# EXERCISE DIRECTIONS:
Where does the string "segmentation" appear in the material? Copy each line that holds it.
──────── DATASET ────────
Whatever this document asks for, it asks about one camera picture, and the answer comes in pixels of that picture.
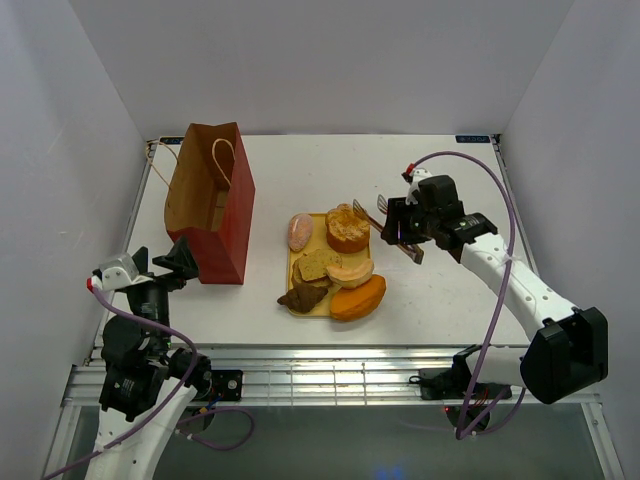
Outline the flower shaped golden bread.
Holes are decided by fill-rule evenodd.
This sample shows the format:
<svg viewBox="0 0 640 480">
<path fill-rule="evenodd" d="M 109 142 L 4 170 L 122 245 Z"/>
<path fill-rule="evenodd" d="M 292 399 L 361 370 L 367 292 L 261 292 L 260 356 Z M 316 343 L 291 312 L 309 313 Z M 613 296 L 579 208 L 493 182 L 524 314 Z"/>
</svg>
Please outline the flower shaped golden bread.
<svg viewBox="0 0 640 480">
<path fill-rule="evenodd" d="M 349 204 L 339 204 L 325 216 L 326 240 L 338 253 L 354 254 L 369 244 L 370 225 L 360 218 Z"/>
</svg>

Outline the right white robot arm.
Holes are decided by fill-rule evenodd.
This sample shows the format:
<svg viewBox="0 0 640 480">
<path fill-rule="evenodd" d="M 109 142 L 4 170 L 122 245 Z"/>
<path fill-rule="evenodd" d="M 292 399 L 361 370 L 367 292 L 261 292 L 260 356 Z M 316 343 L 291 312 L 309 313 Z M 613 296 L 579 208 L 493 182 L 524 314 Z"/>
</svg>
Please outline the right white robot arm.
<svg viewBox="0 0 640 480">
<path fill-rule="evenodd" d="M 474 397 L 492 383 L 522 387 L 552 404 L 607 377 L 608 323 L 597 308 L 578 308 L 514 259 L 486 216 L 465 212 L 451 177 L 417 169 L 405 179 L 407 195 L 387 202 L 382 239 L 434 242 L 503 299 L 529 340 L 525 349 L 476 345 L 459 352 L 429 382 L 438 397 L 454 390 Z"/>
</svg>

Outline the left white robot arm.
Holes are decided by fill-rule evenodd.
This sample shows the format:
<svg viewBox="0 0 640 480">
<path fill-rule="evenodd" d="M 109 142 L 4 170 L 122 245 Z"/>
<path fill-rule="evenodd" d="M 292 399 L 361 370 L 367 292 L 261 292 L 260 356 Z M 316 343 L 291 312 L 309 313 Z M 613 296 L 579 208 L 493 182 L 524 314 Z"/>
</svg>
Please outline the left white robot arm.
<svg viewBox="0 0 640 480">
<path fill-rule="evenodd" d="M 103 330 L 106 375 L 89 479 L 150 479 L 182 410 L 212 387 L 197 365 L 195 347 L 170 350 L 176 336 L 169 320 L 169 294 L 198 276 L 186 238 L 169 253 L 148 250 L 103 262 L 88 290 L 112 317 Z"/>
</svg>

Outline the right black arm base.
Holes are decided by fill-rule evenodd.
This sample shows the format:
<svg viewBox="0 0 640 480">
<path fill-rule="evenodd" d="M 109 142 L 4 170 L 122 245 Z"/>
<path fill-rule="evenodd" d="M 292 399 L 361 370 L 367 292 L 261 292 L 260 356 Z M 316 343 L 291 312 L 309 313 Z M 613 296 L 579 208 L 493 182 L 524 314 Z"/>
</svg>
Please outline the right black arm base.
<svg viewBox="0 0 640 480">
<path fill-rule="evenodd" d="M 440 369 L 437 374 L 429 369 L 420 369 L 417 375 L 409 378 L 408 383 L 420 387 L 423 400 L 464 399 L 473 373 L 465 360 L 480 350 L 480 345 L 472 345 L 457 353 L 449 368 Z M 505 397 L 510 398 L 511 388 L 507 385 L 477 380 L 471 394 L 471 403 L 479 404 L 481 400 L 493 399 L 504 389 L 507 389 Z"/>
</svg>

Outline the orange oval bread loaf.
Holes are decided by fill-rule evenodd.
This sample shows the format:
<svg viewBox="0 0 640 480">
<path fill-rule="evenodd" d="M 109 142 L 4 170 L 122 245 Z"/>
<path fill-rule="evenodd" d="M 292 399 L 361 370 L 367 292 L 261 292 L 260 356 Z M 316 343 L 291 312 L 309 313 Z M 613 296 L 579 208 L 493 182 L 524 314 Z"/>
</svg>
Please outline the orange oval bread loaf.
<svg viewBox="0 0 640 480">
<path fill-rule="evenodd" d="M 377 274 L 354 289 L 341 288 L 331 299 L 330 317 L 350 322 L 368 316 L 382 302 L 386 288 L 386 279 Z"/>
</svg>

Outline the pale crescent bread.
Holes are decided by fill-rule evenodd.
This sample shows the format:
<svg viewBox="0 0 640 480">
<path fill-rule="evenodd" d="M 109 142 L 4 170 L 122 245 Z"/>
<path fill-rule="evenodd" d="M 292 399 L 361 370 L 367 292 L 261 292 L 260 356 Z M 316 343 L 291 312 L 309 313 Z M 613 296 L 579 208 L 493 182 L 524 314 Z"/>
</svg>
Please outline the pale crescent bread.
<svg viewBox="0 0 640 480">
<path fill-rule="evenodd" d="M 371 259 L 365 259 L 355 267 L 328 265 L 326 272 L 329 279 L 341 288 L 355 289 L 371 279 L 374 262 Z"/>
</svg>

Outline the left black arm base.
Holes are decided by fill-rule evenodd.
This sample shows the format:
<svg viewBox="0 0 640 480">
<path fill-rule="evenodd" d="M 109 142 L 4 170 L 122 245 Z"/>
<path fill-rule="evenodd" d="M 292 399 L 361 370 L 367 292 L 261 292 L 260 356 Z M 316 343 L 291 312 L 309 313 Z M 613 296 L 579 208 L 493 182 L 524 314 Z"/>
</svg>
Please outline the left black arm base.
<svg viewBox="0 0 640 480">
<path fill-rule="evenodd" d="M 199 354 L 185 386 L 196 388 L 196 401 L 237 402 L 242 398 L 243 380 L 242 370 L 214 368 L 208 356 Z"/>
</svg>

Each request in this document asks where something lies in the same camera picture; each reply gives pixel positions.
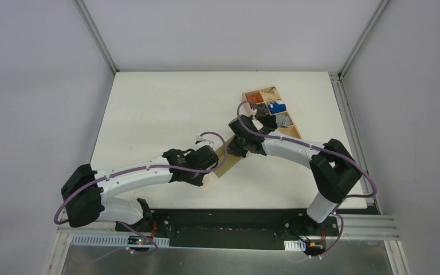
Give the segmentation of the olive and cream underwear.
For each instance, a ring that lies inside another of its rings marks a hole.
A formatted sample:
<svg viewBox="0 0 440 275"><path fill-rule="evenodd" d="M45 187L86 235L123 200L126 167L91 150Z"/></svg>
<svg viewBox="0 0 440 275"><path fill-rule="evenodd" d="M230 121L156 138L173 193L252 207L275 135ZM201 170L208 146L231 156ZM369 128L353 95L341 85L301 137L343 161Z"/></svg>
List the olive and cream underwear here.
<svg viewBox="0 0 440 275"><path fill-rule="evenodd" d="M206 140L205 143L207 145L214 146L215 153L219 158L218 164L220 164L224 159L225 159L225 163L218 170L206 174L203 177L203 181L202 181L203 185L201 186L202 191L206 191L209 188L211 188L213 185L215 185L215 183L219 179L221 179L230 169L232 169L240 160L243 159L243 157L241 156L234 156L230 153L225 153L222 145L215 146L214 142L211 142L209 140Z"/></svg>

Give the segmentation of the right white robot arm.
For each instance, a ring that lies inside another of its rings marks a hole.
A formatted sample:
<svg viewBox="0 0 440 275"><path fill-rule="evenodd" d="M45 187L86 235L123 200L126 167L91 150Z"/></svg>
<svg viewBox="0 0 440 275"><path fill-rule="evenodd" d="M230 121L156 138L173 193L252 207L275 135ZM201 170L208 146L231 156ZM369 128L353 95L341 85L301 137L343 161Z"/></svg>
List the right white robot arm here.
<svg viewBox="0 0 440 275"><path fill-rule="evenodd" d="M274 128L257 128L245 115L232 120L229 127L234 133L227 149L229 154L242 158L248 152L275 156L311 170L318 193L302 219L302 227L308 234L318 234L325 228L326 218L362 177L352 156L339 140L310 145Z"/></svg>

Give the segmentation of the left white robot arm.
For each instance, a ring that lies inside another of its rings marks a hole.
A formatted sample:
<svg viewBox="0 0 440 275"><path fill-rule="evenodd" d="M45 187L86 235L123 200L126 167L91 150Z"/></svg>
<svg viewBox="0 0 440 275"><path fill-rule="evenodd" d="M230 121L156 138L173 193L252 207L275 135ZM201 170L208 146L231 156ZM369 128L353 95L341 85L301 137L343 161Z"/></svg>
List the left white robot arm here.
<svg viewBox="0 0 440 275"><path fill-rule="evenodd" d="M216 168L219 168L219 157L208 145L196 150L170 149L137 166L93 170L90 164L83 164L62 186L64 206L59 209L66 212L66 223L72 228L111 221L143 232L152 224L146 201L128 201L121 199L121 194L172 182L202 186L204 174Z"/></svg>

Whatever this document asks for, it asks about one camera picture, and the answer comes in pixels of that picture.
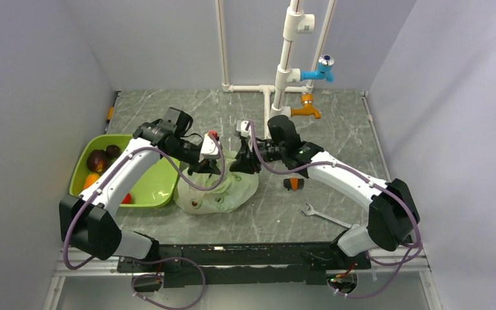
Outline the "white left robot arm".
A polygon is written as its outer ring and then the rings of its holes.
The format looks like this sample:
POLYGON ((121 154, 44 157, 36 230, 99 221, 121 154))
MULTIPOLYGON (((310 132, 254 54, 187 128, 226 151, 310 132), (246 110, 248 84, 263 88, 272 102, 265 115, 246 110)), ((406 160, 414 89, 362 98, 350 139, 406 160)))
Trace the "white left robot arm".
POLYGON ((69 247, 84 251, 90 259, 125 257, 143 271, 155 269, 160 262, 160 243, 138 232, 122 231, 115 215, 138 180, 161 159, 189 165, 190 173, 216 174, 223 179, 225 156, 211 130, 199 144, 186 139, 193 118, 177 108, 167 109, 165 116, 145 122, 133 133, 122 154, 80 195, 65 195, 59 203, 59 220, 63 241, 63 261, 76 269, 68 258, 69 247))

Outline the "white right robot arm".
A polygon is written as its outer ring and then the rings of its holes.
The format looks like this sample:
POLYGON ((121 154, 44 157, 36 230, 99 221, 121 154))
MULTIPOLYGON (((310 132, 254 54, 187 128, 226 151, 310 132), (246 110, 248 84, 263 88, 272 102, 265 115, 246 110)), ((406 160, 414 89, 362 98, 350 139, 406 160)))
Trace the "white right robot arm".
POLYGON ((268 122, 269 139, 259 140, 250 121, 238 121, 236 135, 241 140, 231 171, 254 174, 270 163, 281 161, 282 174, 298 173, 319 181, 347 196, 368 213, 365 225, 355 225, 341 233, 330 250, 330 259, 345 268, 355 256, 372 250, 395 251, 419 223, 420 217, 409 187, 400 179, 386 181, 336 159, 321 146, 301 139, 295 124, 283 115, 268 122))

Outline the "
────────
# OUTPUT FOR THIS TASK:
Give the segmentation of the olive and cream underwear.
Give the segmentation of the right white robot arm.
Give the segmentation of the left white robot arm.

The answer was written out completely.